The result: From 72 single points to be calculated I have 4 and that took the computer 450h.
If I log on to the node, where the calculation is directed to by our PBS torque queing system and type "top", then I can watch the RICC2 step being calculated parallel. BUT then the NumForce command is displayed and that process takes 0.0% CPU and 0.1% memory resources on only one core (I checked for about 30min, if it stays at that processor load.

The question is: Did I miss sth.? I mean, every other module or script works fine, too. It is only NumForce which is not performing as I want it to.

Best regards

                            Johannes

Pfister

  • Jr. Member
  • **
  • Posts: 11
  • Karma: +0/-0
Re: another problem with parallel NumForce 5.10
« Reply #1 on: January 28, 2009, 05:29:19 PM »
I have not found an edit button, so I have to add it with another post.

I heard there should be an option -np or something like this available to the NumForce skript, which distributes the single point calculations within the job on the seperate cores. But I miss further information within the NumForce script itself or in the manual.

Anyone know something that might help?

uwe

  • Global Moderator
  • Sr. Member
  • *****
  • Posts: 487
  • Karma: +0/-0
Re: another problem with parallel NumForce 5.10
« Reply #2 on: January 28, 2009, 09:10:48 PM »
Hi,

Numforce -mfile hostfile [...]

first of all, NumForce does a lot of independent single-point jobs which can be run simultaneously. This is much more efficient than any parallel version of the binaries, since the speed up is almost perfect. Especially ricc2 in its current parallelization does not run well on SMP systems, because it benefits from independent local scratch disks and distributed memory over different nodes.

Just create a file, call it e.g. hostfile and enter the names of the nodes that should participate in the calculation. If you have a multi-core system, add the same name multiple times. Unset PARA_ARCH and start NumForce with the -mfile option.

Hope this helps,

Uwe


Pfister

  • Jr. Member
  • **
  • Posts: 11
  • Karma: +0/-0
Re: another problem with parallel NumForce 5.10
« Reply #3 on: January 29, 2009, 03:00:54 PM »
Yeah, that -mfile is exactly what I was looking for, but...

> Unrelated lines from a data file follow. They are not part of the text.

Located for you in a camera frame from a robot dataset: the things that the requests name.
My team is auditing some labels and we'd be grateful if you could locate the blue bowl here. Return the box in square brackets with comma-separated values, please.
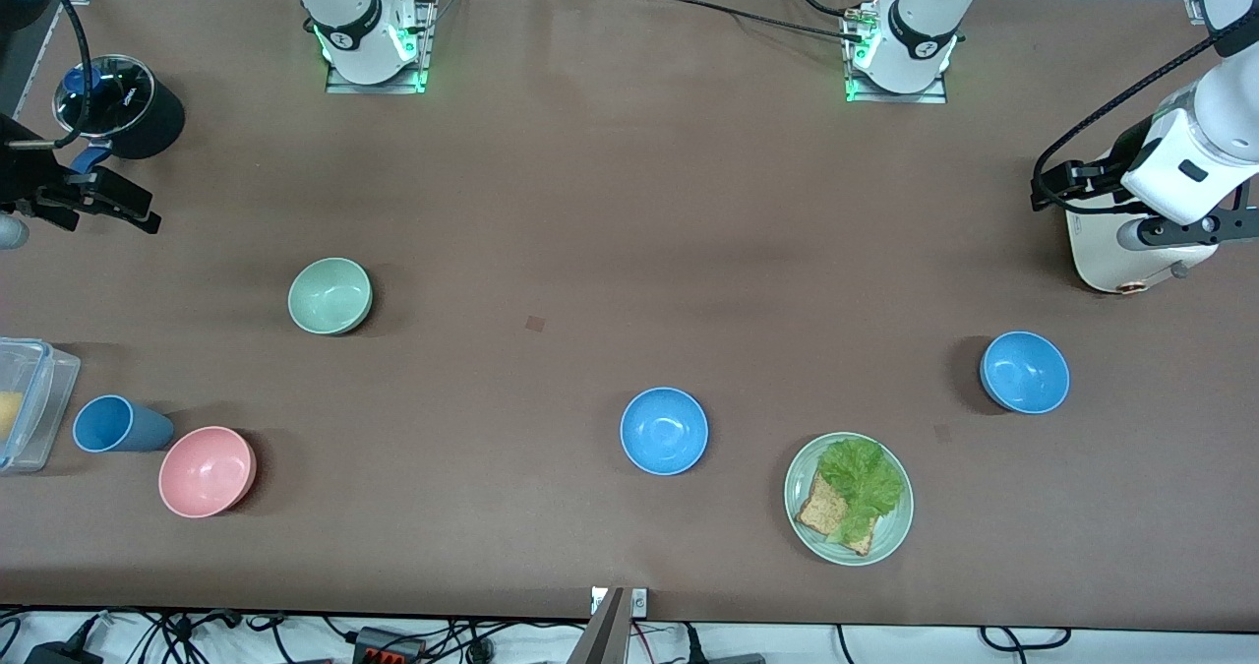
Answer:
[620, 387, 709, 476]
[980, 331, 1070, 415]

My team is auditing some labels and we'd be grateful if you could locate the green bowl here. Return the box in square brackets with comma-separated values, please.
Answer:
[288, 257, 374, 335]

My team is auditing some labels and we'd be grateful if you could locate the pink bowl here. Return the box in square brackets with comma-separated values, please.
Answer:
[158, 426, 259, 519]

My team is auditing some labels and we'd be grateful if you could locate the white toaster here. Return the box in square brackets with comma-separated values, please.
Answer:
[1065, 192, 1221, 296]

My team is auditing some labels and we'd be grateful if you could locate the clear plastic container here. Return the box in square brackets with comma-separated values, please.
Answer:
[0, 337, 82, 475]

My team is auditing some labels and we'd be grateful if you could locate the blue cup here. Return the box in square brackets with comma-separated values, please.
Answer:
[72, 394, 176, 454]

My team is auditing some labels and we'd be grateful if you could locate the green lettuce leaf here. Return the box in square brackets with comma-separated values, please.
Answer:
[818, 437, 905, 547]

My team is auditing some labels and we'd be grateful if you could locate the green plate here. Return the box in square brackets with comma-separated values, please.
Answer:
[784, 432, 915, 567]

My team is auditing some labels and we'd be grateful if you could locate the brown bread slice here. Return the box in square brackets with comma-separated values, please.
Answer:
[794, 472, 876, 557]

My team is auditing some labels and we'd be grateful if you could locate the black power adapter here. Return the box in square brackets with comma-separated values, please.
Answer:
[25, 642, 104, 664]

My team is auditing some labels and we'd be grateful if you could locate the black box with orange connectors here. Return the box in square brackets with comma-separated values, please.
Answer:
[352, 627, 426, 664]

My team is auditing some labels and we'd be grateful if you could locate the black pot with blue handle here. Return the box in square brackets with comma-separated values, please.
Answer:
[51, 54, 186, 175]

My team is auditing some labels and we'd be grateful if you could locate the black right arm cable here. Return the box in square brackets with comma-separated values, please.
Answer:
[28, 0, 94, 151]

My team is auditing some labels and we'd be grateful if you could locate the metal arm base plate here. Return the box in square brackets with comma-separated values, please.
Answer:
[844, 0, 950, 105]
[325, 0, 435, 95]

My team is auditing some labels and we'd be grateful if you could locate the black cable on table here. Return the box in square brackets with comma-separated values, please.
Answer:
[775, 0, 859, 20]
[637, 0, 871, 45]

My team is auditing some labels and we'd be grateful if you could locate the black looped floor cable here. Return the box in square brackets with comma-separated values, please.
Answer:
[979, 627, 1073, 651]

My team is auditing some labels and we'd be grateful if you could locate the white table edge bracket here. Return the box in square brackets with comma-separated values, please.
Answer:
[590, 588, 649, 618]

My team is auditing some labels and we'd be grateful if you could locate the grey metal camera pole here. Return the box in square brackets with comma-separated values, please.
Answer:
[566, 587, 630, 664]

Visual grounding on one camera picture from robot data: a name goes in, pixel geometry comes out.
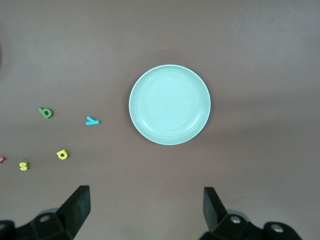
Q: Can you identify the brown table cover sheet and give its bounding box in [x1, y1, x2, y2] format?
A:
[0, 0, 320, 240]

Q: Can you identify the green plate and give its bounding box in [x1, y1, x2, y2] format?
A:
[128, 64, 212, 146]

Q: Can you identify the teal foam letter y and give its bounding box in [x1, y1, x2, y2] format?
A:
[85, 116, 101, 126]

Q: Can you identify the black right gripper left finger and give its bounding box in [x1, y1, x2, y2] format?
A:
[0, 185, 91, 240]

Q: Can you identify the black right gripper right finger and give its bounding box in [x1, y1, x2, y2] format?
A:
[202, 186, 303, 240]

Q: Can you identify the yellow foam letter a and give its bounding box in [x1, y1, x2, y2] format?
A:
[56, 149, 70, 160]

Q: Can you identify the green foam letter b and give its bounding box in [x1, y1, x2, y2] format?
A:
[38, 107, 54, 119]

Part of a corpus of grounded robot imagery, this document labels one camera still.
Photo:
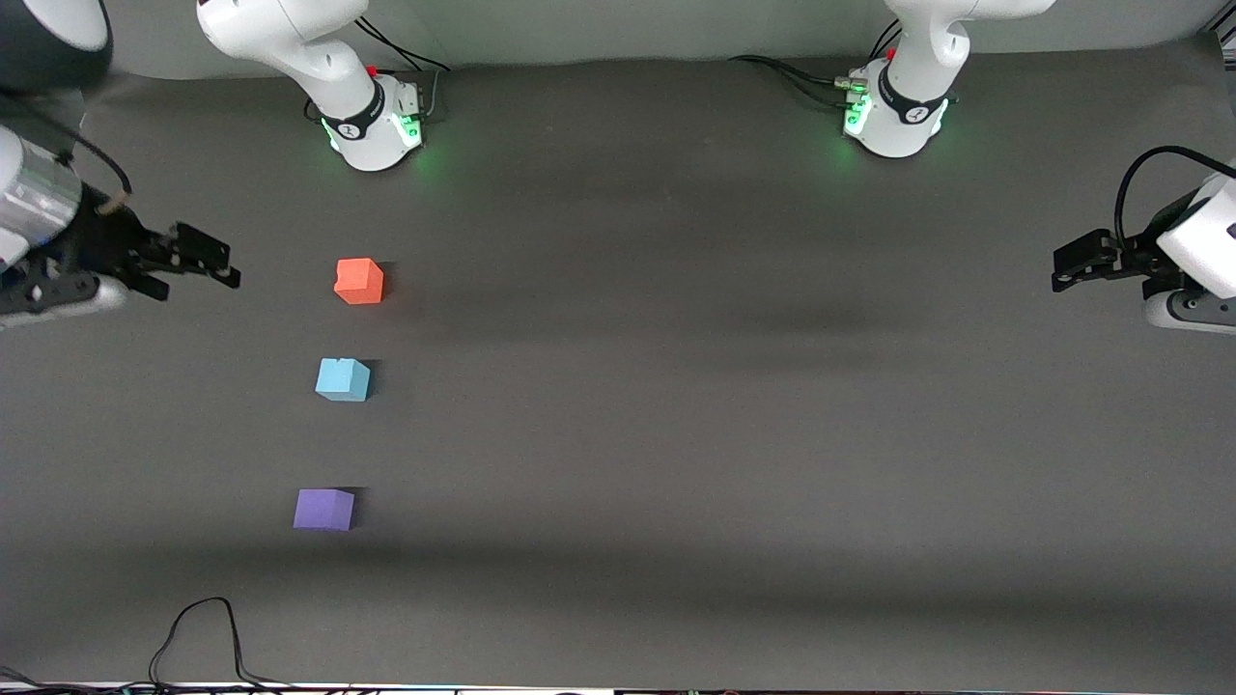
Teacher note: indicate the purple foam block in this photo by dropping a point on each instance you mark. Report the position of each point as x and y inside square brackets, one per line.
[323, 510]

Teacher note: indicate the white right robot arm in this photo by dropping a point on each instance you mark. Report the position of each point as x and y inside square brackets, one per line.
[290, 39]

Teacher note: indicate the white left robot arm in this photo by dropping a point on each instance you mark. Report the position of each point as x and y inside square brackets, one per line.
[917, 106]

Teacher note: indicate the light blue foam block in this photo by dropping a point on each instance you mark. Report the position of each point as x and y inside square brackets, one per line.
[342, 380]

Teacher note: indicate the grey metal frame corner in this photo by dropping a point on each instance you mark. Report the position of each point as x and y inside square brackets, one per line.
[1226, 37]

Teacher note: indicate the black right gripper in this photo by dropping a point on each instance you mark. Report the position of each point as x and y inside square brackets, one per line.
[97, 242]

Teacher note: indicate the dark grey table mat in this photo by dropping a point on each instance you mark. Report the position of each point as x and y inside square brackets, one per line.
[676, 463]

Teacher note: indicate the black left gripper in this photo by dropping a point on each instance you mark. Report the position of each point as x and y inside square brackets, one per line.
[1136, 259]

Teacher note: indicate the orange foam block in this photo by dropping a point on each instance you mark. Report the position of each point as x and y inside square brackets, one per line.
[359, 282]

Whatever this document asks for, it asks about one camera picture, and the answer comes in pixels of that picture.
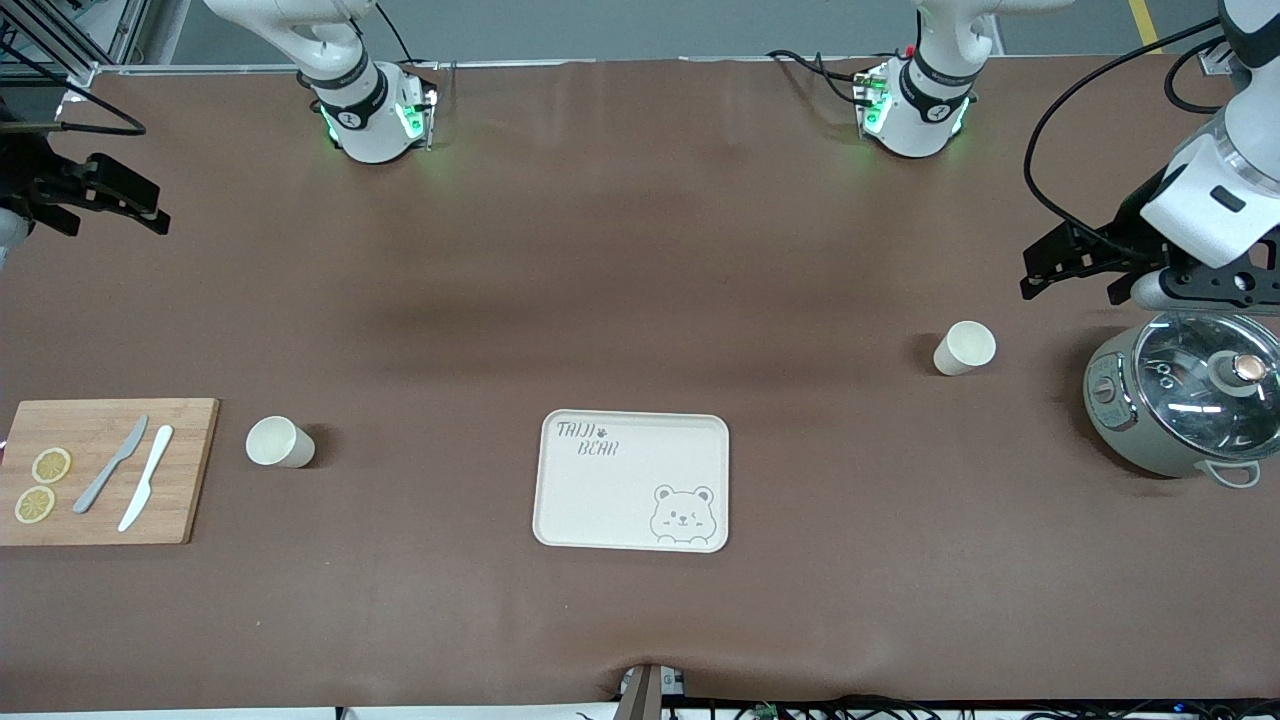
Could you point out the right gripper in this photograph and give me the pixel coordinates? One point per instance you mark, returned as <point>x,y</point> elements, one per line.
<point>28,172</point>

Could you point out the silver aluminium profile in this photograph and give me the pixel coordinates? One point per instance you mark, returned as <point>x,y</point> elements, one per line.
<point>1212,62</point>

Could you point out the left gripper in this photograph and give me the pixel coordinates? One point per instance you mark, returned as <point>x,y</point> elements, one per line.
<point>1134,226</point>

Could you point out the yellow lemon slice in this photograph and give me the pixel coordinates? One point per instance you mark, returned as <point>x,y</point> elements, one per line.
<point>51,465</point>
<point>35,505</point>

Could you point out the glass pot lid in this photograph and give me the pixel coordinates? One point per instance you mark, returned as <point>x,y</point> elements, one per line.
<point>1190,400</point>

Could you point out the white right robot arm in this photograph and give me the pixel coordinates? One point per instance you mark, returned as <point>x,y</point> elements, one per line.
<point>360,130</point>

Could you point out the white plastic knife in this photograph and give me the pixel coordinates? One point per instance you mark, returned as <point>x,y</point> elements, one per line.
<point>150,470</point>

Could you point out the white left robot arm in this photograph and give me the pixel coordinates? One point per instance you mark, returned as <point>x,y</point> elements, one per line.
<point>915,125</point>

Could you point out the brown table cover mat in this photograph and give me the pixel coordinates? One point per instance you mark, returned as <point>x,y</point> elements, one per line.
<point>640,300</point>

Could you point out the grey plastic knife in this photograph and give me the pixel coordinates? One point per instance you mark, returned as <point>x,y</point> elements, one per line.
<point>105,475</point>

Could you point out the aluminium frame with black struts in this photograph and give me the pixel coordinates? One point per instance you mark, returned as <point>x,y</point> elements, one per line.
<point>85,78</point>

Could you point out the bamboo cutting board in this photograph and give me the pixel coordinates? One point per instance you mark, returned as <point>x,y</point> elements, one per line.
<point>190,470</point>

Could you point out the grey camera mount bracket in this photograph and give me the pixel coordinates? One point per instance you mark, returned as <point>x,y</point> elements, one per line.
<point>640,695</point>

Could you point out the white IKEA cup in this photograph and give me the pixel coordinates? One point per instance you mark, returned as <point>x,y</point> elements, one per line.
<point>965,348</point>
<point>275,442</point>

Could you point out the cream bear print tray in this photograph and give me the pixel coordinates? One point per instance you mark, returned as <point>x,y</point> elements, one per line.
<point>610,500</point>

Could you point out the grey-green electric cooking pot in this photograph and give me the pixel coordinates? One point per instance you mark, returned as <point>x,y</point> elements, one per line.
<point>1125,430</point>

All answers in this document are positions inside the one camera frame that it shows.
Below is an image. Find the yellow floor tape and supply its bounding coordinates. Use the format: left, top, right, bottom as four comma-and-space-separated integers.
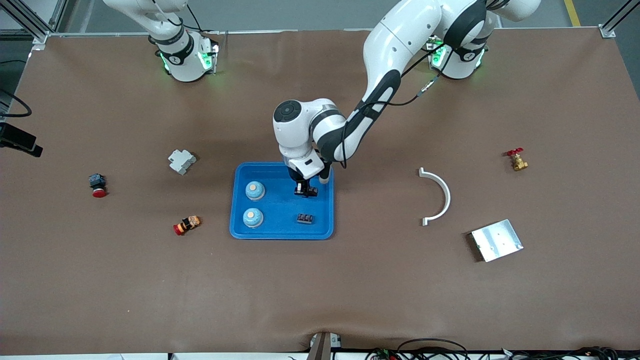
564, 0, 583, 28

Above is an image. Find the metal table clamp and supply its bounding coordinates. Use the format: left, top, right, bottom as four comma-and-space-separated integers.
307, 331, 343, 360

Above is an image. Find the brown table mat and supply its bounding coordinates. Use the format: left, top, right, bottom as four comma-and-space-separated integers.
0, 28, 640, 357

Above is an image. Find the brass valve red handle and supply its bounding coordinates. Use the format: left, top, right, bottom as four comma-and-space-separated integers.
506, 147, 530, 172

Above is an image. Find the aluminium plate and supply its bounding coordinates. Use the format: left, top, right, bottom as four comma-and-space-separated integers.
469, 218, 525, 263

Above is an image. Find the blue call bell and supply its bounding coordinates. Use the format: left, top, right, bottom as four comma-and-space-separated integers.
245, 180, 267, 202
242, 207, 265, 229

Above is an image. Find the red push button black body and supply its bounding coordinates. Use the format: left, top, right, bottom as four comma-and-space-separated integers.
88, 173, 109, 199

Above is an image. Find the blue plastic tray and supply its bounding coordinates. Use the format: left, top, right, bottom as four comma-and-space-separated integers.
229, 161, 335, 241

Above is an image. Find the white circuit breaker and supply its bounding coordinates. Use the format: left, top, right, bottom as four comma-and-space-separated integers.
167, 149, 197, 176

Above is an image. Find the white curved plastic bracket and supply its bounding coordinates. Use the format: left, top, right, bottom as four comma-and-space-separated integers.
418, 167, 452, 227

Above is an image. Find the black cable loop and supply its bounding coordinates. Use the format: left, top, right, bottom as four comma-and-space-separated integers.
397, 338, 469, 360

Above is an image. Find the black cable bundle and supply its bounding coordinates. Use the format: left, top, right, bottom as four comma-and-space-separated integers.
500, 346, 640, 360

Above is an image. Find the aluminium frame profile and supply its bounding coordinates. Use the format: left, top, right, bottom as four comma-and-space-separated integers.
598, 0, 640, 39
0, 0, 68, 51

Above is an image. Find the black right arm base cable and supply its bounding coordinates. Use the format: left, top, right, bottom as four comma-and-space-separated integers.
187, 2, 221, 36

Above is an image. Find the red emergency stop yellow body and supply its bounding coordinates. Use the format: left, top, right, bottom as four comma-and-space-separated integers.
173, 215, 202, 236

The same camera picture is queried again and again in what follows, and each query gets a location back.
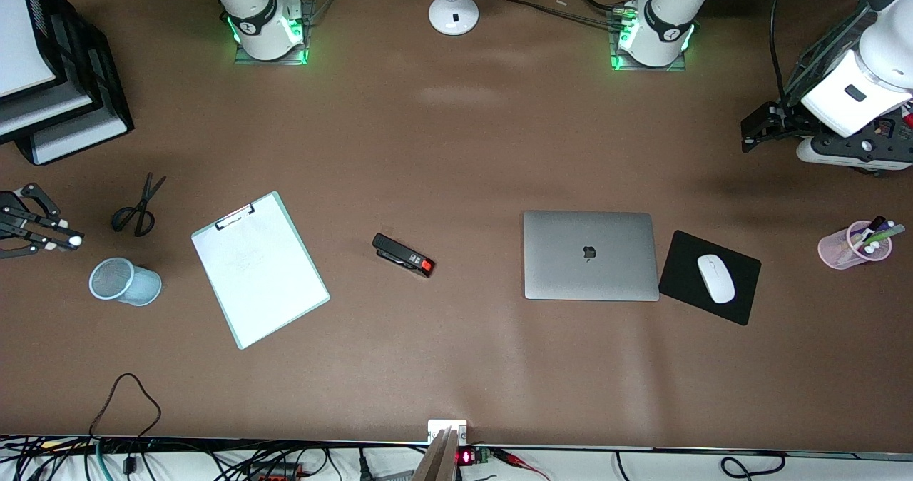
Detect silver laptop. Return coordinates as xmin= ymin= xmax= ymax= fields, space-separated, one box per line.
xmin=523 ymin=211 xmax=660 ymax=302

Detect black purple marker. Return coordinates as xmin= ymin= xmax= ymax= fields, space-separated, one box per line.
xmin=852 ymin=215 xmax=887 ymax=246

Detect light green marker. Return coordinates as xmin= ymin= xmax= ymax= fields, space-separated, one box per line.
xmin=860 ymin=224 xmax=907 ymax=250

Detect white paper sheet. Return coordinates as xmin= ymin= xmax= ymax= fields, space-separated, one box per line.
xmin=32 ymin=113 xmax=130 ymax=166
xmin=0 ymin=0 xmax=56 ymax=100
xmin=0 ymin=80 xmax=92 ymax=139

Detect blue mesh pen cup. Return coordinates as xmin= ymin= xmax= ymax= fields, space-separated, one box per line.
xmin=88 ymin=257 xmax=163 ymax=307

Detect pink mesh pen cup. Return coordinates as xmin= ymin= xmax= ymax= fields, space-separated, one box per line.
xmin=817 ymin=221 xmax=894 ymax=270

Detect white computer mouse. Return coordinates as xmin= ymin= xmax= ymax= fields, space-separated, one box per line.
xmin=696 ymin=254 xmax=736 ymax=305

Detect black mouse pad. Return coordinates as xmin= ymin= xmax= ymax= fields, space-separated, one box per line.
xmin=658 ymin=230 xmax=762 ymax=326

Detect black stacked paper tray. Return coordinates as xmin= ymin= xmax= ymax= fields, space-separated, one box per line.
xmin=0 ymin=0 xmax=135 ymax=166

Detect mint clipboard with paper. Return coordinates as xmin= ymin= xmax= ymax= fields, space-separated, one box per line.
xmin=190 ymin=191 xmax=331 ymax=350

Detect white round stand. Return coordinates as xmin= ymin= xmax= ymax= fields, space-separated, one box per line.
xmin=428 ymin=0 xmax=480 ymax=37

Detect black stapler orange tip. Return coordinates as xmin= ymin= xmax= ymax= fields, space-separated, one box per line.
xmin=372 ymin=233 xmax=435 ymax=279

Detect grey wire mesh organizer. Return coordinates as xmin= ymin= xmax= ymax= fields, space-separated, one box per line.
xmin=783 ymin=0 xmax=913 ymax=176

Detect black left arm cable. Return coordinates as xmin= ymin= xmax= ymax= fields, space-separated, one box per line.
xmin=769 ymin=0 xmax=790 ymax=103

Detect black handled scissors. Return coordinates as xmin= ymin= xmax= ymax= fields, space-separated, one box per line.
xmin=111 ymin=173 xmax=168 ymax=238

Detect clear arm base plate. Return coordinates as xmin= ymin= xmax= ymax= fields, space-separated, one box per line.
xmin=234 ymin=0 xmax=310 ymax=66
xmin=610 ymin=6 xmax=689 ymax=73

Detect thin black cable loop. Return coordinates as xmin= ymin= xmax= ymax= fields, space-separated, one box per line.
xmin=88 ymin=373 xmax=163 ymax=440

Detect black table cable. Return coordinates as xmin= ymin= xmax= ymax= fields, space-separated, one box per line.
xmin=496 ymin=0 xmax=628 ymax=29

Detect black cable tangle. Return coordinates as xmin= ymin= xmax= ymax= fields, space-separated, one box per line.
xmin=0 ymin=435 xmax=429 ymax=481

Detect black looped cable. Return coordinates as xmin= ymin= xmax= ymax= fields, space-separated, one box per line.
xmin=613 ymin=451 xmax=787 ymax=481

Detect red wire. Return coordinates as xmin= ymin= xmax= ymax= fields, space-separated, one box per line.
xmin=492 ymin=449 xmax=551 ymax=481

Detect white mounting bracket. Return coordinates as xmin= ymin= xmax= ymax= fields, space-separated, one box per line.
xmin=427 ymin=420 xmax=468 ymax=445

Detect grey wedge post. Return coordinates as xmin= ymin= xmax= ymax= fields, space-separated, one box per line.
xmin=410 ymin=427 xmax=461 ymax=481

I tried several things, it is still not working.

"Unset PARA_ARCH" -> done
I created a hostfile (called hostfile) containing the following two lines:
node28
node28
I logged in to node28, created a new subfolder on scratch, copied any data relevant for a structure optimization, went through define and started jobex -c 200 -gcart 4 (groundstate, HF level, just as a test).
Everything fine so far. Then I gave the command: NumForce -mfile hostfile -central > NumForce.out, again only HF level.
Now I excpected to see by "top" that 2 out of the 4 cores were performing the NumForce command, but again only I CPU showed me this command, and the processor load stayed at 0.0% (as well as the memory). dscf and grad ended normally, and I checked the NumForce.out file:

execute parallel run using NODEFILE: hostfile
There are 2 free nodes:  node28-1 node28-2
all nodes will be used for calculation
login-TEST on node28-1
login-TEST on node28-2

This tells me, that something is correct now, but not everything. Could it be that there is a mismatch between the actual names of the CPUs on this node and those of our computer architecture? I mean, in our queue the CPUs are called node28/1, node28/2, ... but I don't believe this, since it seems that the script found the 2 free CPUs according to the NumForce.out file.
So where exactly should the single-point-calculations be located? Will there be any automaticly created subfolders? If so I assumed they are created in the folder where I started the calculation, but they are not.

acapobia

  • Full Member
  • ***
  • Posts: 27
  • Karma: +0/-0
Re: another problem with parallel NumForce 5.10
« Reply #4 on: February 02, 2009, 09:27:29 PM »
Hi all,

I have no poblem with the -mfile machinefile option which I use when I need dispersion corrected or excited states DFT vibrational frequencies, but I have two questions because I am encountering problems when I run

NumForce -level cc2 -mfile machinefile

In fact some of SP/gradient calculations go fine, others go wrong; attached are lines from output files coordinatenumber.log files taken from the /KraftWerk subdir of numforce/

Of course I shift to serial version of TM first, then I delete
$parallel_platform MMP
$numprocs XX


and related keys from control, unset the $HOSTS_FILE variable  and finally I run Numforce with the above mentioned options.

Question #1

I wonder if errors could originate from

$tmpdir /scratch/myscratchdir/
and
$sharedtmpdir

left in control from previous parallel optimization.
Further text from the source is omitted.